To change the culture and operating model of an organization takes time. Prioritizing key workstreams, attaching timelines, and assigning clear ownership and accountability is critical to the transformation of the organization. Involvement from key stakeholders across the business is important in ensuring all requirements are communicated and captured early. Ambiguity will cause delays, budget overages, and may negatively impact business outcomes.
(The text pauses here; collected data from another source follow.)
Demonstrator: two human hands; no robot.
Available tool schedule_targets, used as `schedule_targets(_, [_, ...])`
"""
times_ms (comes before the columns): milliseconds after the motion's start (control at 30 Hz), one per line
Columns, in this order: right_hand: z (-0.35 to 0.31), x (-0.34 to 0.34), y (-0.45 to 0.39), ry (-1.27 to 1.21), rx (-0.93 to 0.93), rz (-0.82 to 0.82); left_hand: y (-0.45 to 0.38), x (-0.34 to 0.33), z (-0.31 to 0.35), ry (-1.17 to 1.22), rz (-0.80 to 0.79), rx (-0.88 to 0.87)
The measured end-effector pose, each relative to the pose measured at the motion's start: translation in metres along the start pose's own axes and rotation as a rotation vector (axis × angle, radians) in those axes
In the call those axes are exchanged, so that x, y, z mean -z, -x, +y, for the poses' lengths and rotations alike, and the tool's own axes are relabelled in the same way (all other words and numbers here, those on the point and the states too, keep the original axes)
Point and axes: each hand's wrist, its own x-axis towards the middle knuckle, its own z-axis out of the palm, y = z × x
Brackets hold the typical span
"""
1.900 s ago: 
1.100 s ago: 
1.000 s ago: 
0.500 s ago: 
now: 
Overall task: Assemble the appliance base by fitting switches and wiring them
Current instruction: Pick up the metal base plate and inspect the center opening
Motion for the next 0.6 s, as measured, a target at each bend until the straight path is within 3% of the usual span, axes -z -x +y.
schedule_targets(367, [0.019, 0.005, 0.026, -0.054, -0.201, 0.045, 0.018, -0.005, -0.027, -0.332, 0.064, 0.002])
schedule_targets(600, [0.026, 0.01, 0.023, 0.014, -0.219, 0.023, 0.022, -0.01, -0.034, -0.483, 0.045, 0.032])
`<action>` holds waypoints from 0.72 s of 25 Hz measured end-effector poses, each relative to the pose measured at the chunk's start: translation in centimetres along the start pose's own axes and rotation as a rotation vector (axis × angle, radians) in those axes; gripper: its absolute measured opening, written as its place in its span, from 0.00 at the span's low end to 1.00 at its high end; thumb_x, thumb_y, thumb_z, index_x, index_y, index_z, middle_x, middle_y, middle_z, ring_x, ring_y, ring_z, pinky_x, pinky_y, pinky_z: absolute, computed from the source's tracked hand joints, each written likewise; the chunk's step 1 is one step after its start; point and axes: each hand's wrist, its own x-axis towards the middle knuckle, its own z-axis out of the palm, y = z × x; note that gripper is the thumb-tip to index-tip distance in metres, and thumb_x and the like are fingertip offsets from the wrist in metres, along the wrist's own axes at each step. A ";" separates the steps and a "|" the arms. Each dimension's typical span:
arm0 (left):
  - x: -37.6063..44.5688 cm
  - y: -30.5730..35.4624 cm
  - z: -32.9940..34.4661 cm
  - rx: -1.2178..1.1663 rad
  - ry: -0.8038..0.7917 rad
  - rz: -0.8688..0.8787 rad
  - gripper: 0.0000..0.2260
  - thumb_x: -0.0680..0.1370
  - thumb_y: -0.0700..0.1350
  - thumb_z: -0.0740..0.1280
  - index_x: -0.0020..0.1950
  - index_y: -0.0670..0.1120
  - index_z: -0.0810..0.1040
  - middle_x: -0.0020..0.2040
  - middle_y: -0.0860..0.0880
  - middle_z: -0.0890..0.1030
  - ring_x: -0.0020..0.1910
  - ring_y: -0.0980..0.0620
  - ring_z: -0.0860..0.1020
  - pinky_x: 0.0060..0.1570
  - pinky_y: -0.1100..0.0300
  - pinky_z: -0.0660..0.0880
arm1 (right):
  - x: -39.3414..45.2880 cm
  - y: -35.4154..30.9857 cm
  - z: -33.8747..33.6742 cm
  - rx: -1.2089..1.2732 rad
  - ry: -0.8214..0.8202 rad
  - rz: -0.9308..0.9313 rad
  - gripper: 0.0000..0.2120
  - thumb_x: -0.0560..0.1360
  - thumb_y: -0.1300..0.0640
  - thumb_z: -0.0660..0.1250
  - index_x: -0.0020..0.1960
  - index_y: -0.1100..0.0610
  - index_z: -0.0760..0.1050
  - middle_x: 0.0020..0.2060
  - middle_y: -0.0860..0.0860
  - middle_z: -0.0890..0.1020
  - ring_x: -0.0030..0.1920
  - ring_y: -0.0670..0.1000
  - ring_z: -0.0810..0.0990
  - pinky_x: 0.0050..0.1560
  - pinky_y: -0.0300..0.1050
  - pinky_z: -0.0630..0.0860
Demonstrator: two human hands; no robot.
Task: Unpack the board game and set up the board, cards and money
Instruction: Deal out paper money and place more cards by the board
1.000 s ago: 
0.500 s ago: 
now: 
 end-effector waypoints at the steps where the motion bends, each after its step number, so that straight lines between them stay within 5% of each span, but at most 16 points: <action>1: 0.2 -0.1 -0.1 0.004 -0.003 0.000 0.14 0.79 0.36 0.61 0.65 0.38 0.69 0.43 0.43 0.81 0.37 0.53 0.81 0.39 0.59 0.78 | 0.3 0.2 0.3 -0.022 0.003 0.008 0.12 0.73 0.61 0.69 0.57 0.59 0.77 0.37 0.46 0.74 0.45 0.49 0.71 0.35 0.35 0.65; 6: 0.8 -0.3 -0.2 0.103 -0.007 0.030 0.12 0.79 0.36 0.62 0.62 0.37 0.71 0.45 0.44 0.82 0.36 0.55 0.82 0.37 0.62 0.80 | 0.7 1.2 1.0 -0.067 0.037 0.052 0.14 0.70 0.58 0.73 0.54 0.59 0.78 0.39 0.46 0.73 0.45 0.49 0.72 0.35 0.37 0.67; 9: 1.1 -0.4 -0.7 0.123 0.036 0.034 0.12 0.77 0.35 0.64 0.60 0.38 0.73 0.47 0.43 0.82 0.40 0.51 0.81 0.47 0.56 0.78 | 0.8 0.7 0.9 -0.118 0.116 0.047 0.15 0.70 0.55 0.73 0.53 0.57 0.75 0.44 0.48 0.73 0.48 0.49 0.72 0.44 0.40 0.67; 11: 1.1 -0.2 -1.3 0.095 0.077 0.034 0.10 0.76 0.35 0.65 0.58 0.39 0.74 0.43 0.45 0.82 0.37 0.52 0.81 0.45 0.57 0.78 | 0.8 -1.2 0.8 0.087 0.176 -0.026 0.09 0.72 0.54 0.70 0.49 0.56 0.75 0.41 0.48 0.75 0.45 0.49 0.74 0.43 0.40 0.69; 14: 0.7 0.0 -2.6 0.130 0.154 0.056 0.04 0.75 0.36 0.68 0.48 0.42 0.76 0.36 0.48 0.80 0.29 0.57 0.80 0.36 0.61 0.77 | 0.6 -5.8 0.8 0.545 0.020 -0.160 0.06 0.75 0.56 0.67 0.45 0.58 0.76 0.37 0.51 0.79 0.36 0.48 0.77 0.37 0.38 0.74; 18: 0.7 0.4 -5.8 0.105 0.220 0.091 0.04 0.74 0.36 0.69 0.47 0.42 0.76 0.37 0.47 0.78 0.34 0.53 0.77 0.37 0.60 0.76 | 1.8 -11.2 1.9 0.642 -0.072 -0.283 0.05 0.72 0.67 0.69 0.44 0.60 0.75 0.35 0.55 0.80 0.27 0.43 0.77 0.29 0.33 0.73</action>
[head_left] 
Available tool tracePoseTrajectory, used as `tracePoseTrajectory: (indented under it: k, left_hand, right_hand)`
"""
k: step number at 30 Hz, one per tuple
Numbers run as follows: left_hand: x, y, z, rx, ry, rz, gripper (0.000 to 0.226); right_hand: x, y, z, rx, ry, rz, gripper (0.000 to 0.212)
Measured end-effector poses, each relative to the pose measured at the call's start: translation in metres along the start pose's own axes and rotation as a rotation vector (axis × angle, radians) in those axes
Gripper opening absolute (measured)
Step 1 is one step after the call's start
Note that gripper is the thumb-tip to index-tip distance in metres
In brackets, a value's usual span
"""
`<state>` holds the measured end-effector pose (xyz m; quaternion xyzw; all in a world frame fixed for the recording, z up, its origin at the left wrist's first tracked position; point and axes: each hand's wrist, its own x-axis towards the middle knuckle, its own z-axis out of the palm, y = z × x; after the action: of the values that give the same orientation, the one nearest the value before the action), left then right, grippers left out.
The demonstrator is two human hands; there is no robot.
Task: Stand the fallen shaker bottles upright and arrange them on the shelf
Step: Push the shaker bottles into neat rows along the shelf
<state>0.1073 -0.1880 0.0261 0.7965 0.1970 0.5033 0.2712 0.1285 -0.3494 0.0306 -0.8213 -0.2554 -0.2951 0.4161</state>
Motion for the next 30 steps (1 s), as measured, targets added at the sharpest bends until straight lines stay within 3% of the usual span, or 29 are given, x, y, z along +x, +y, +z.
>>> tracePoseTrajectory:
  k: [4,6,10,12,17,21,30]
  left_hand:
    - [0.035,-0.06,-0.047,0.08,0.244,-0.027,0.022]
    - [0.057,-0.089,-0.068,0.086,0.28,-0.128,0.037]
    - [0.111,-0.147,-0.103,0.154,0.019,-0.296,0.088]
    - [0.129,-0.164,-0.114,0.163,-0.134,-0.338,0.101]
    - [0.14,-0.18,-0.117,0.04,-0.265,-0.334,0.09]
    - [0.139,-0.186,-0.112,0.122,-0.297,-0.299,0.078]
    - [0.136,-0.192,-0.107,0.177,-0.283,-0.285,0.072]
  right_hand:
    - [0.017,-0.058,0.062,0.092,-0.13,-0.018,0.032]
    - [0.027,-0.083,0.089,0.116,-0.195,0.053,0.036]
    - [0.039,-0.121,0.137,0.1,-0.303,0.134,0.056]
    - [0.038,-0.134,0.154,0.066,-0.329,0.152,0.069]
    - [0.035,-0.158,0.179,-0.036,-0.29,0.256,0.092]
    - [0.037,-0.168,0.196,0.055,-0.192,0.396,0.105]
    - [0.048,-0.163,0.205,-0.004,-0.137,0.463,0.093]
How an organization communicates can either inhibit or accelerate the desired culture and business outcomes. While not an exhaustive list, it is important to consider the following as an organization plans their communications to support a cloud operating model:

  • Communication Promotes Motivation
    • Clearly articulate expectations and outcomes
    • Communicate the importance of each contribution against business outcomes
  • Ownership Drives Accountability
    • Provide clear and consistent lines of accountability across areas of change
    • Provide a clear and documented scope of responsibilities
    • Provide clear guidance, measurements, and criteria for success
  • Inclusion Fosters Success
    • Ensure those impacted by the transformation have their perspectives included
    • Create an environment for immediate feedback and contrarian views

With any organizational change, it is not uncommon for new requirements to surface, introducing unknown constraints during execution. Organizations should have processes in place to incorporate new requirements into existing workstreams.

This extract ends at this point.